Archer: You only have one skill; you must learn to use it to its fullest extent.
- Painkiller, as described by Yahtzee:
Okay, so maybe it is nothing but murdering tonnes of dudes, but it does it so well, what more could you want?
- Super Mario Bros.:
- Paper Mario: The Thousand-Year Door does this with the Hammerman badge. It doubles the Attack power of your hammer... And nukes your Jump ability until you take the badge off. Similarly, the Jumpman badge powers up jump attacks but disables hammer attacks.
- Mario in general is original video game king of this trope, as the Portal developers mentioned in an interview once. To get over obstacles, jump over them. To gather coins and upgrades, jump under a "?" block. To kill baddies, jump on them. To lower the flag at the end of the level, jump into it. Everything else is an optional bonus. He manages to be a One-Man Army with nothing but jumping. That sort of takes him to a whole new level of awesome.
- Mario in Super Mario Sunshine can't seem to do anything without the help of FLUDD. Never has spraying water at something been so vitally important.
- Luigi in Luigis Mansion and Luigi's Mansion: Dark Moon can do anything with his Poltergust vacuum. Including (in the first game) spraying ice, water, and fire, carrying objects, hanging on to things, pulling things, grabbing items from afar, defeating enemies, etc.
- The downloadable game 'Splosion Man has you controlling a little fireball-man who has only one move: creating an explosion around himself. You use this for everything from attacking enemies to jumping.
- Kingdom Hearts' Keyblade can solve any problem you come across because it is more versatile than most weapons, functioning as a Sword, Magic Wand, Skeleton Key, and Spaceship. That doesn't change the fact that many of the problem a Keyblade Wielder comes across can be overcome by smacking the offending object with a giant key. Need to open a chest? Smack it! Big Bad firing a giant cannon at you? Smack enemies into it! Evil computer program trying to kill you? It's okay, with a bit of help, your keyblade can shoot HACKING LAZERS! Need a minion? Stab someone in the chest! They won't even die!

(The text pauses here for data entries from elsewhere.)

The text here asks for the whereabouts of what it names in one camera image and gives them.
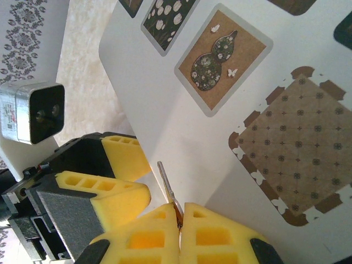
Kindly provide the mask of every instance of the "small butterfly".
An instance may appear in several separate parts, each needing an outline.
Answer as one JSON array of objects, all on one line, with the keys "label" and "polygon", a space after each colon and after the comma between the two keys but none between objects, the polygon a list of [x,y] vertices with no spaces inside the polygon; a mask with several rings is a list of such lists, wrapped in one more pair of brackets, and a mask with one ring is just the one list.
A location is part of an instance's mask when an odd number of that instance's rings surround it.
[{"label": "small butterfly", "polygon": [[227,76],[231,77],[231,78],[234,78],[235,75],[236,75],[236,72],[238,71],[238,69],[236,69],[236,70],[228,69],[227,71],[228,71],[228,75]]},{"label": "small butterfly", "polygon": [[215,33],[216,31],[219,30],[219,28],[220,28],[220,25],[217,24],[215,27],[212,27],[212,28],[211,28],[211,32],[212,32],[212,33]]}]

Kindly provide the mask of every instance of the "gourd illustration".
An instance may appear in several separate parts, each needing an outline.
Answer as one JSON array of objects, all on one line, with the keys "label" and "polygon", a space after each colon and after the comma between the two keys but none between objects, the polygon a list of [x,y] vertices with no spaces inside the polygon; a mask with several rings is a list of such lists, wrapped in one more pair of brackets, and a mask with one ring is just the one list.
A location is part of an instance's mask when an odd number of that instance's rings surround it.
[{"label": "gourd illustration", "polygon": [[191,79],[201,91],[214,88],[220,80],[222,66],[234,52],[237,30],[219,38],[211,53],[201,55],[192,66]]}]

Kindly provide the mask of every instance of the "small metal box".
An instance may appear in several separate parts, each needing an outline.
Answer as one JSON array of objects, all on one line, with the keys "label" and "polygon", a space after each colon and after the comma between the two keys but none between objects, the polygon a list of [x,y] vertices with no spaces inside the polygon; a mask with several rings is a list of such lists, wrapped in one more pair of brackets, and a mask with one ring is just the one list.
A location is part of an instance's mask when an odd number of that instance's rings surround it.
[{"label": "small metal box", "polygon": [[4,138],[37,144],[63,129],[64,86],[25,80],[0,86],[1,132]]}]

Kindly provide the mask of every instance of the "yellow foam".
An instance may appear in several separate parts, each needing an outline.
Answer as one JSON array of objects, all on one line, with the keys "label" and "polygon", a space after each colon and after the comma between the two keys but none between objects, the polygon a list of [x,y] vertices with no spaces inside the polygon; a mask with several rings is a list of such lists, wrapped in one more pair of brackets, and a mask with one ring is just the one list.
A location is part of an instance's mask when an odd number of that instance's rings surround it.
[{"label": "yellow foam", "polygon": [[180,264],[258,264],[250,239],[256,231],[195,203],[185,204]]},{"label": "yellow foam", "polygon": [[102,144],[117,179],[134,182],[151,171],[137,139],[107,136]]},{"label": "yellow foam", "polygon": [[110,246],[100,264],[178,264],[179,230],[168,203],[135,221],[102,234]]},{"label": "yellow foam", "polygon": [[59,173],[56,181],[63,189],[97,194],[91,203],[105,232],[133,221],[151,201],[141,183],[76,172]]}]

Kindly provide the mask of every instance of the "white label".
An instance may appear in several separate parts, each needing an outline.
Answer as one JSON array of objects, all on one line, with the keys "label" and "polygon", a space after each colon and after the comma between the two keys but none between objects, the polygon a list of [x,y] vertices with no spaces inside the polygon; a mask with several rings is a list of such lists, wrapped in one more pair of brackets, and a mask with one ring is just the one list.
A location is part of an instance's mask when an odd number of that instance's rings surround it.
[{"label": "white label", "polygon": [[3,102],[2,119],[2,129],[16,131],[16,110],[13,103]]}]

- If you ask Lilarcor for advice in Baldur's Gate 2, he will recommend killing things. In fact, his only solution for anything is killing things. Need money? "Find someone rich, and kill them. Then find someone richer, and kill them too!". Need to find your way around a labyrinthine plot of intrigue? "Start swinging. Eventually you'll lop off the head of *someone* important and the good fights will really start!" Need to defeat the Evil Sorcerer? "Kill him!" Then again, Lilarcor is a sword. Everything probably looks like a stab victim to him.
- The Legend of Zelda: Despite the vast variety of tools at his disposal, almost all bosses still go down with Link's sword. Boss have a specific weakness? Use dungeon tool, then sword.
- Many of the princesses in Princess Waltz fall into this. Angela, for example, uses a lance and fire—guess what her answer to everything is. Suzushiro, however, takes the cake. Her only real ability is to concentrate all her alma into her fist, making it harder than steel. Her answer to everything is to punch it.
- The title characters of the Raving Rabbids games have a problem with this as a result of their phenomenal idiocy. Most of the unlockable videos in the first game are built around the structure of a Rabbid being in an everyday situation, then "solving" it by pulling out a blunt instrument of some kind and screaming "DAAAAAH!" (Also, plungers. Plungers everywhere.)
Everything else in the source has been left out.